Select cut logging is a technique in which individual trees or small groups of trees are harvested. Obviously you take the larger higher-quality trees, but you can also cull the woods of the many smaller, lower quality ones. This provides two distinct benefits. One, the growing space for the remaining trees will be increased and allow them to flourish. Two, it creates new areas where seedlings can become established. This helps to retain the full range of trees from large old trees to seedlings.
You can use select cutting to control species composition, tree quality, and age structure. Select cutting is easy on your forests and allows for substantial biodiversity.

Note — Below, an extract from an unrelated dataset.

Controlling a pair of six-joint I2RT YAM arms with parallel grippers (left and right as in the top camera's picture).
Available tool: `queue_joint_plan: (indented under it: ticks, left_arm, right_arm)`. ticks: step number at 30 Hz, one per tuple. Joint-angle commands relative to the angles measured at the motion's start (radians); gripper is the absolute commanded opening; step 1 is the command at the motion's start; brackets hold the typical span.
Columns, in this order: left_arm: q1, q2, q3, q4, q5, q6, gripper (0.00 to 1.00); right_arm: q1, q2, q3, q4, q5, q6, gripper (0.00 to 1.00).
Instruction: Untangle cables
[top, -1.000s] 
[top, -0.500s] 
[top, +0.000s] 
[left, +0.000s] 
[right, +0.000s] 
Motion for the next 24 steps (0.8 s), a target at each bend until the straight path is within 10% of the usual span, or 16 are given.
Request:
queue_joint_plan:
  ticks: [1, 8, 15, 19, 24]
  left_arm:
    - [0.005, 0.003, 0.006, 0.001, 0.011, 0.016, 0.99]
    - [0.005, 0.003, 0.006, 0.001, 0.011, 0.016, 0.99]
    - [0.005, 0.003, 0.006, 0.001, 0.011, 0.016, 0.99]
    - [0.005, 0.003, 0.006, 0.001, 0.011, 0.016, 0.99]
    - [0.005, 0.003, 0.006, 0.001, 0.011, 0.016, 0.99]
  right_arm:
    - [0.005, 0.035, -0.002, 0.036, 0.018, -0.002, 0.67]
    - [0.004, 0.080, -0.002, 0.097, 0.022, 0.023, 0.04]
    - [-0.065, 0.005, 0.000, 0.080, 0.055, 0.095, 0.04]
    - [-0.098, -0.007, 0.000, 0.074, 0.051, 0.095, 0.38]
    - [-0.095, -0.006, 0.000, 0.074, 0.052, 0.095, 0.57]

Visual impacts of timber harvesting are temporary. To the casual observer, the visual evidence of logging is nearly invisible, after three to five years. New tree seedlings and other vegetation renewed on the land make disturbed areas unnoticeable.
Harvesting timber nova is the most recently developed method of cutting large amounts of bigger trees with the least amount of risk and effort. By combining the general ideas of more than one machine, the development of a crane and grapple system that handles a tree from the first cut all the way to loading onto a trailer has been a revolutionary idea for the logging industry. These machines grasp at the base of a tree, cut it there, and then roll the tree through its claws, declaiming it at the same time. Programmed to cut at certain lengths, it creates the perfect, trailer-length logs that can be immediately loaded, avoiding the extra time that it used to take with mechanical logging done by three or four kinds of equipment.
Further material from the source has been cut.